PROBLEM TO WORK ON -> Every picture is to be removed, and all the data is to be copied exactly.

INFORMATION SUPPLIED ->
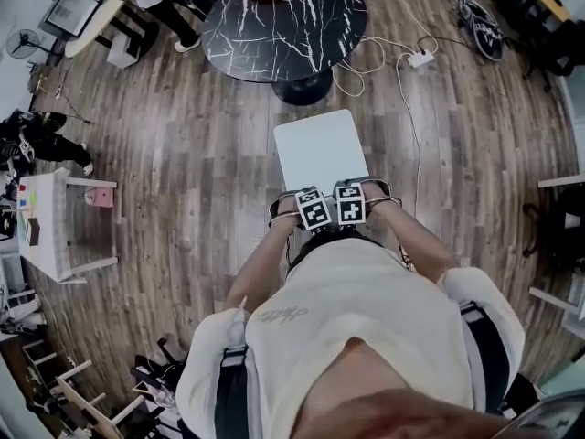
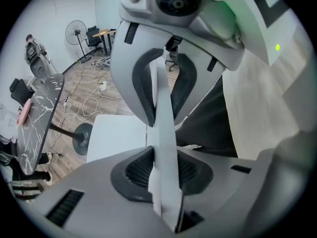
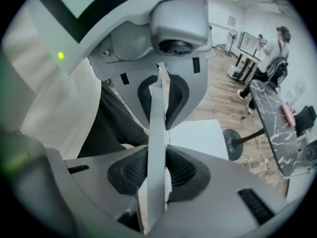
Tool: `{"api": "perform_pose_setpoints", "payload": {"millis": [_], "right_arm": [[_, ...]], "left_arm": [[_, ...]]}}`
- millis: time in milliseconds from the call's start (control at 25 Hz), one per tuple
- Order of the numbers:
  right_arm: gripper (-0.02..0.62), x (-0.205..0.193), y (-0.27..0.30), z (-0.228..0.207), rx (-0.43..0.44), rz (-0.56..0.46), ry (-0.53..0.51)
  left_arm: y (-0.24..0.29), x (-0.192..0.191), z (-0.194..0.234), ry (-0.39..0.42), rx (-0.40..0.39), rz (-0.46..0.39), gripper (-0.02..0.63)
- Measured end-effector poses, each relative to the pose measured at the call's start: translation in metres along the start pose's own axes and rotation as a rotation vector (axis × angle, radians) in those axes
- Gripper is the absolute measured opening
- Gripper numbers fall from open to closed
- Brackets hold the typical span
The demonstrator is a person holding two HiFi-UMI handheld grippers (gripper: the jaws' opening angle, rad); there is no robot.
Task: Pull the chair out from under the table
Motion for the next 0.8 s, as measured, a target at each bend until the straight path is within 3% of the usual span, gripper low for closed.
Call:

WRITTEN SOLUTION ->
Tool: `{"api": "perform_pose_setpoints", "payload": {"millis": [_], "right_arm": [[_, ...]], "left_arm": [[_, ...]]}}`
- millis: time in milliseconds from the call's start (control at 25 Hz), one per tuple
- Order of the numbers:
  right_arm: gripper (-0.02..0.62), x (-0.205..0.193), y (-0.27..0.30), z (-0.228..0.207), rx (-0.43..0.44), rz (-0.56..0.46), ry (-0.53..0.51)
  left_arm: y (-0.24..0.29), x (-0.192..0.191), z (-0.194..0.234), ry (-0.39..0.42), rx (-0.40..0.39), rz (-0.46..0.39), gripper (-0.02..0.63)
- Measured end-effector poses, each relative to the pose measured at the call's start: translation in metres along the start pose's own axes and rotation as a rotation vector (axis × angle, radians) in those axes
- Gripper is the absolute measured opening
- Gripper numbers fall from open to closed
- Brackets hold the typical span
The demonstrator is a person holding two HiFi-UMI handheld grippers (gripper: the jaws' opening angle, rad); there is no robot.
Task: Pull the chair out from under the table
Motion for the next 0.8 s, as measured, a target at each bend until the straight path is within 3% of the usual span, gripper low for closed.
Call:

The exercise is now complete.